Looking for love may take much less time than most people think. A new study suggests that people can assess a potential mate in moments rather than months.

Researchers surveyed participants of a speed dating service and found that the men and women made their dating decisions based primarily on visible physical attributes, like height, weight and attractiveness, and placed relatively little importance on other factors.

"Although they had three minutes, most participants made their decision based on the information that they probably got in the first three seconds," says Robert Kurzban, assistant professor of psychology at the University of Pennsylvania, in a news release. "Somewhat surprisingly, factors that you might think would be really important to people, like religion, education, and income, played very little role in their choices."

"Some people say they're looking for one kind of person, then choose another. Other people say they don't even know what they’re looking for. But our data suggest that, however it happens, people know it quickly when they see it," says Kurzban. "People generally understand their own worth on the dating market, so they are able to judge each other's potential compatibility within moments of meeting."
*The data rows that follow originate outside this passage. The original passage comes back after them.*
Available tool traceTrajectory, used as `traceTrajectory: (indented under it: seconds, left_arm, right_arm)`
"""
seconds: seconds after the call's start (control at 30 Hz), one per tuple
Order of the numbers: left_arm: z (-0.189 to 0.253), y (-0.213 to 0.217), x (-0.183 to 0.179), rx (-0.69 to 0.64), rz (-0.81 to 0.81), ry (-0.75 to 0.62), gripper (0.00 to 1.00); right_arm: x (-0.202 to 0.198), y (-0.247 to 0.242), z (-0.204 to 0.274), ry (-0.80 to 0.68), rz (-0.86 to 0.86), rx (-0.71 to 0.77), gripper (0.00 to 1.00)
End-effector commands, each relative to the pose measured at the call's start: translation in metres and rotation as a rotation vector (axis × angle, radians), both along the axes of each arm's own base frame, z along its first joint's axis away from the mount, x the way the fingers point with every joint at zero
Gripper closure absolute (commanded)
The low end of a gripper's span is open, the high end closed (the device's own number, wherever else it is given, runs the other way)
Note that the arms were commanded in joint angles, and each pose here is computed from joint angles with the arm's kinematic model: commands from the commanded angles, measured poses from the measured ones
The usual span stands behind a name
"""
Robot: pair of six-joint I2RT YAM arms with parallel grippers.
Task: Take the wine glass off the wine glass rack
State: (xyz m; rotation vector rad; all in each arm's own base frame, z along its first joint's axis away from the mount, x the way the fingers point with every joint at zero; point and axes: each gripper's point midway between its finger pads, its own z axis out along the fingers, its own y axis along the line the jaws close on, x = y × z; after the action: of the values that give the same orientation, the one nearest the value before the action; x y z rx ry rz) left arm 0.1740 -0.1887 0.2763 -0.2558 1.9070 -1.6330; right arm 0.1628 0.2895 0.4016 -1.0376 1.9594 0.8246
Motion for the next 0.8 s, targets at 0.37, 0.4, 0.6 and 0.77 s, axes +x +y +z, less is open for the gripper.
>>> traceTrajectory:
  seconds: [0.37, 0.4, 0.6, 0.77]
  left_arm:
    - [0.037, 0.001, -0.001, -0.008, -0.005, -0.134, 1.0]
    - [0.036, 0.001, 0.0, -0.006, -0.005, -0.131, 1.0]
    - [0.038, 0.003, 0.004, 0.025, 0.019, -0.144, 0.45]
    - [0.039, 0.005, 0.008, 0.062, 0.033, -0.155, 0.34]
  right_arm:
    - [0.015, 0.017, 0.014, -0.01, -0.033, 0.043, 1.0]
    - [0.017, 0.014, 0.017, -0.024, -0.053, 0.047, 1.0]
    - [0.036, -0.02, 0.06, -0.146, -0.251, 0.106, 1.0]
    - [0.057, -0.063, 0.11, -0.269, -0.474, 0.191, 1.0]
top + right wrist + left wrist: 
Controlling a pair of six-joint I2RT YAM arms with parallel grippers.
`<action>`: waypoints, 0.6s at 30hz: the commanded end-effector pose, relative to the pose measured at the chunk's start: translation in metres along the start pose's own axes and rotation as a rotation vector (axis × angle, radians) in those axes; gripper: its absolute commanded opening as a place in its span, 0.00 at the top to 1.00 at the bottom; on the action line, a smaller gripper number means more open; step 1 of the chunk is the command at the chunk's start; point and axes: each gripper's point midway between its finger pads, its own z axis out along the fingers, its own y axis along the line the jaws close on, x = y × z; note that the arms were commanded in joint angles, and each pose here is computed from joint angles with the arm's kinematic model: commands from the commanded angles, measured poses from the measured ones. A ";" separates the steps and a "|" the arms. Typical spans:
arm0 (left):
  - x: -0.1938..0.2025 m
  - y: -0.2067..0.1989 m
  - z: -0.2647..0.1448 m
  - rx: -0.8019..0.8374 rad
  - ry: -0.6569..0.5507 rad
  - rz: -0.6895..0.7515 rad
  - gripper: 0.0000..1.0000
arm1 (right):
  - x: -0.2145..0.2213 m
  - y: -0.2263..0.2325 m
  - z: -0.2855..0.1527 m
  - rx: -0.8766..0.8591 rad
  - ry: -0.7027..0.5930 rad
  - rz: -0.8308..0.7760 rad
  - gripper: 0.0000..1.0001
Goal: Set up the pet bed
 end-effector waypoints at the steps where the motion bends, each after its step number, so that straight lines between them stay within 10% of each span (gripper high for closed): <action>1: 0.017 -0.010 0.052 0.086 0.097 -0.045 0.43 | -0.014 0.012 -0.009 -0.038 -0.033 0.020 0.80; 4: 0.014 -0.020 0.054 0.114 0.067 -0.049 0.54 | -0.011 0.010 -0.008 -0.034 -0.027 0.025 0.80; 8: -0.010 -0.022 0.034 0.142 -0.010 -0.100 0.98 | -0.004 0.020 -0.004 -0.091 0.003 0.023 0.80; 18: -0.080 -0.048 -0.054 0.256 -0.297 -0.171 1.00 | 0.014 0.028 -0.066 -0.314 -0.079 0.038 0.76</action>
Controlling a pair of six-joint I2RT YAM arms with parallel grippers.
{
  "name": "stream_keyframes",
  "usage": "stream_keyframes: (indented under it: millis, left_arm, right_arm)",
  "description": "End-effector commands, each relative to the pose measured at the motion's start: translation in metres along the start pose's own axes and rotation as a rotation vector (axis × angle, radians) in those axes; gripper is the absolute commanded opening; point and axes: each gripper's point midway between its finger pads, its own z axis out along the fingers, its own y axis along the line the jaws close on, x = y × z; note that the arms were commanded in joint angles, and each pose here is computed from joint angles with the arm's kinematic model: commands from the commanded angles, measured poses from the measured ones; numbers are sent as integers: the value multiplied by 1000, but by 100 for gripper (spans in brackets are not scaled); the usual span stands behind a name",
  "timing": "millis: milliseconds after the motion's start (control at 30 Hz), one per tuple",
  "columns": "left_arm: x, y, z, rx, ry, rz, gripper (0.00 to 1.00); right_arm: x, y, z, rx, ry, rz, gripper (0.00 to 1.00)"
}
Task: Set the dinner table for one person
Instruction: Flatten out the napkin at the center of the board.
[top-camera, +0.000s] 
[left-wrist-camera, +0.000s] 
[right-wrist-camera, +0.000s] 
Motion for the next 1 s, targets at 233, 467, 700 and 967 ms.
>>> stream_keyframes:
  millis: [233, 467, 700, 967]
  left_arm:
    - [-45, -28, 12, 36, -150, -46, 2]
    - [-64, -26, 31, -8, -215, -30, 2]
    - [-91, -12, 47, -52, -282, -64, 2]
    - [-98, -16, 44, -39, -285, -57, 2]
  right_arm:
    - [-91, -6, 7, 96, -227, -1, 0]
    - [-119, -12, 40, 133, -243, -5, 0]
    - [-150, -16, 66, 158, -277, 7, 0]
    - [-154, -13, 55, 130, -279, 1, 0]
The results of the study are scheduled for publication in an upcoming issue of the journal Evolution and Human Behavior.

Looking for Love in a Glance

In the study, researchers analyzed surveys from 10,526 anonymous participants of HurryDate, a company that organizes “speed dating” sessions in which a group of about 25 men and 25 women has three minutes to interact with each other on a one-on-one basis and decide whether they’d be interested in contacting each other in the future by indicating a “yes” on their scorecard.

Researchers analyzed the percentage of “yeses” that a person received from a member of the opposite sex and found that women were much more selective than men. On average, men were selected by 34 percent of the women, and the women were selected by 49 percent of men.

The study also showed that physically observable traits were the biggest predictors of how often a person was selected as a desirable mate by the opposite sex.

Men who were more attractive, taller, and younger were chosen more frequently regardless of whether they were being selected by women who were similar to them in terms of physical attributes, although racial preferences were also prevalent.

A woman’s desirability was also strongly related to her physical attributes, although her BMI (body mass index, a measure of weight in relation to height) played a bigger role, and it wasn’t unusual for men to choose women who were thinner than they were.

Overall, men at events were strongly attracted to women who were thin, young, attractive, and of a similar race. Women preferred men who are physically attractive, tall, young, of medium build, and of a similar race.

Women’s preferences didn’t seem to be strongly determined by a single trait, but they were collectively driven by superficial appearance.

New Clues on the Dating Game

Researchers say the speed dating survey offered a unique opportunity to study how people actually behave when selecting a mate vs. how they say they would act in such situations.

"The actual behavior of people is worth more to us than their stated beliefs,” says Kurzban. “In this case, because participants might suffer the consequences of a bad date with someone who might look compatible on paper, they had more incentive to follow their hearts and desires."

They say the results showed that both men and women are aware that they are in a market and know how to respond to market forces. For example, men and women who rated themselves low on desirability said “yes” to a higher proportion of potential dates.

Researchers say these results apply only to assessments men and women make in situations in which they are meeting potential mates for the first time and may not apply to repeated interactions.